The Layer 2 solution as an attempt to overcome the blockchain

The development teams of the first blockchains that emerged more than 10 years ago (particularly Bitcoin) did not expect that with the increasing popularity of cryptocurrencies, they would so quickly encounter certain limitations due to the problem of intense growth. The blockchain trilemma (or scalability) is based on the belief that distributed networks can only provide two of its three main features (such as decentralization, security, and scalability) at any given time.

As a result, the developers had to prioritize two features, which would be the most crucial, given the philosophy and strategy of the project, and started working on a solution to this problem. 

Some projects with their own blockchains decided to sacrifice decentralization in favor of scalability, some decided to change the consensus algorithm (like Ethereum, which migrated from Proof-of-Work to Proof-of-Stake), and others decided not to sacrifice decentralization under any circumstances (like Bitcoin with its PoW blockchain). Subsequently, Layer 2 emerged as one of the solutions to the blockchain trilemma.

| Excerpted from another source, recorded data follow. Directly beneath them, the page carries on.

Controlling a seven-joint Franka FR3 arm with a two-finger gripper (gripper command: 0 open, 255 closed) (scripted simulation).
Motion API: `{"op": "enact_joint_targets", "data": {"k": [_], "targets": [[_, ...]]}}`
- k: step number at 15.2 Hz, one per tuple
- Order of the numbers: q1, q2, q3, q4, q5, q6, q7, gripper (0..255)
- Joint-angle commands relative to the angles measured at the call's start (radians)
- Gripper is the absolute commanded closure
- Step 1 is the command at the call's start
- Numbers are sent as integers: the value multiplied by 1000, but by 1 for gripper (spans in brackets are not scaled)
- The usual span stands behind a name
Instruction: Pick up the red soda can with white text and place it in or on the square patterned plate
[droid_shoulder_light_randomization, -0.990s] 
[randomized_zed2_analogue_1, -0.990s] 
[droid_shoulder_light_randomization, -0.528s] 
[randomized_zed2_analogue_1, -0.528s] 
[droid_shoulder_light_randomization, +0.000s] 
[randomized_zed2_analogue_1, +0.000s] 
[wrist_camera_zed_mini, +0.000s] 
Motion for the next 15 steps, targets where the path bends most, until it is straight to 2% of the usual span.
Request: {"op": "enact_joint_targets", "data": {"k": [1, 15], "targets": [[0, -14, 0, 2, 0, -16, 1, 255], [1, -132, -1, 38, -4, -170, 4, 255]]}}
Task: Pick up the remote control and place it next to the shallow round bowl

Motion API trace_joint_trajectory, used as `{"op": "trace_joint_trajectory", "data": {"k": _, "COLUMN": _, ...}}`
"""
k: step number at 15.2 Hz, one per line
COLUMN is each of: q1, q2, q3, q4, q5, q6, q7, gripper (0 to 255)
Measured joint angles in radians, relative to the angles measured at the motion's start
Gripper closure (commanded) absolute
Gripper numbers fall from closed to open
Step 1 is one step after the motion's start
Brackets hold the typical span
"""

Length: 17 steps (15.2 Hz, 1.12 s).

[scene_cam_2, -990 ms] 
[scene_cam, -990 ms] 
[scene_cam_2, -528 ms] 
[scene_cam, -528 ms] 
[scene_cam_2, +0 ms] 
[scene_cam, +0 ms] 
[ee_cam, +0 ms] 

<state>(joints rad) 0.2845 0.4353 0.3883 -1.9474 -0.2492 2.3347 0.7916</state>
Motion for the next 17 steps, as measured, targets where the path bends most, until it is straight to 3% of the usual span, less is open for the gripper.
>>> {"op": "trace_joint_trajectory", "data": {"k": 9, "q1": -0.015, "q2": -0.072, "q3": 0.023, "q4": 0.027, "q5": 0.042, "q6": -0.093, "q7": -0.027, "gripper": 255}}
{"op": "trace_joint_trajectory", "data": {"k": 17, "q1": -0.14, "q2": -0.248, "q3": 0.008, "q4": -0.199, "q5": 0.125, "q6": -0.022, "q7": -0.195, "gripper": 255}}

Layer 2 (L2) is a protocol built on top of the existing Layer 1 (L1) blockchain. It was designed to boost the scalability and throughput capacity of L1 and to speed up transactions while reducing transaction fees. This solution is fully integrated with the underlying blockchain and inherits all of its rules, security criteria, crypto assets, and smart contracts. 

Layer 2 processes transactions between L1 addresses, using the overlaying network L2 as the conveyer and enabling complete reliability and security of the transactions. This function can be assigned either to an off-chain protocol or to a standalone related blockchain.   

Let's consider the most successful Layer 2 solutions on the market.

The Lightning Network (LN) was released to solve the PoW blockchain trilemma of the oldest cryptocurrency, Bitcoin. The solution was rolled out back in 2015 when the Bitcoin mempool of unconfirmed transactions was increasingly overflowing. This directly affected the fees, which skyrocketed massively. In addition, transactors spent hours waiting for the first confirmation and crediting of assets to the wallet.

LN is an additional layer L2 added to the mainnet that runs on a protocol using smart contracts and communication channels. Each transaction in Lightning Network is processed within its own payment channel, which exists until the successful completion of the transaction, and serves only the sender and the recipient of the payment. Lightning transactions are not recorded on the blockchain.

In practice, Lightning transactions work much like invoicing:

• the sender initiates a transaction (opens a communication channel); 

• the system requests the address of the recipient; 

• the recipient creates a Lightning invoice, which is followed by a unique public key (address) and a QR code; 

• the recipient provides the address to the sender (a QR code is a convenient way to make payments when a sender and a receiver are physically near each other) 

• the sender pastes the received address and makes the payment; 

• the recipient receives the funds, the communication channel is closed and the transaction is recorded in the block. 

Lightning transactions happen instantly (1-3 seconds), and the fee fees range between 1,000 satoshi ($0.2) and less. If compared to the 2-7K satoshi fee for a traditional BTC transaction via Layer 1, LN transactions are cheaper.

The Lightning Network is a perfect solution for eCommerce. It reduced the naysayers' claims about Bitcoin as an unhandy payment for goods and services to nothing. The Lightning Network is actually a convenient and fast model for BTC transactions. The LN scaling solution is an excellent attempt to solve the blockchain trilemma.

Ethereum has recently migrated to the new Proof-of-Stake algorithm, after getting tired of tackling the blockchain trilemma on the Proof-of-Work algorithm. During the PoW period, dozens of Layer 2 solutions have been developed which are worth knowing about at least for educational purposes.  Let's consider the most successful ones. 

Rollups execute the transaction on the L2, and then transfer the data to L1.  

There are two types of rollups. The first one is zk (zero knowledge) rollups, which bundle many payments into one transaction. The second one is optimistic rollups, which run in parallel with L1.

Zk-rollups create a batch of transactions, performing part of the computation outside L1. These transactions use a zk-SNARK as validity proof. This is cryptographic proof that goes to L1 and unrolls as a single transaction. Zk-rollups enable faster transactions, but the pool of these transactions is limited. 

Optimistic rollups use smart contracts. The disadvantages of this solution include possible attacks through loop holes in smart contracts and slower speed compared to zk-rollups. 

Zk-rollups examples include the Loopring and StarkWare protocols, and optimistic rollups are utilized by the Optimism protocol.

This L2 scaling solution uses hash trees (or Merkle trees) to create child chains to L1. This solution improves transaction processing speeds and reduces transaction fees as the blocks are generated outside of L1, reducing the load on the underlying blockchain.

One of the Plasma disadvantages is that it supports a limited format of transactions, which is unacceptable for DeFi. 

Examples of Plasma L2 solutions include the OMG and Polygon protocols (the Polygon SDK is also designed to support zk-rollups, optimistic rollups, and standalone chains).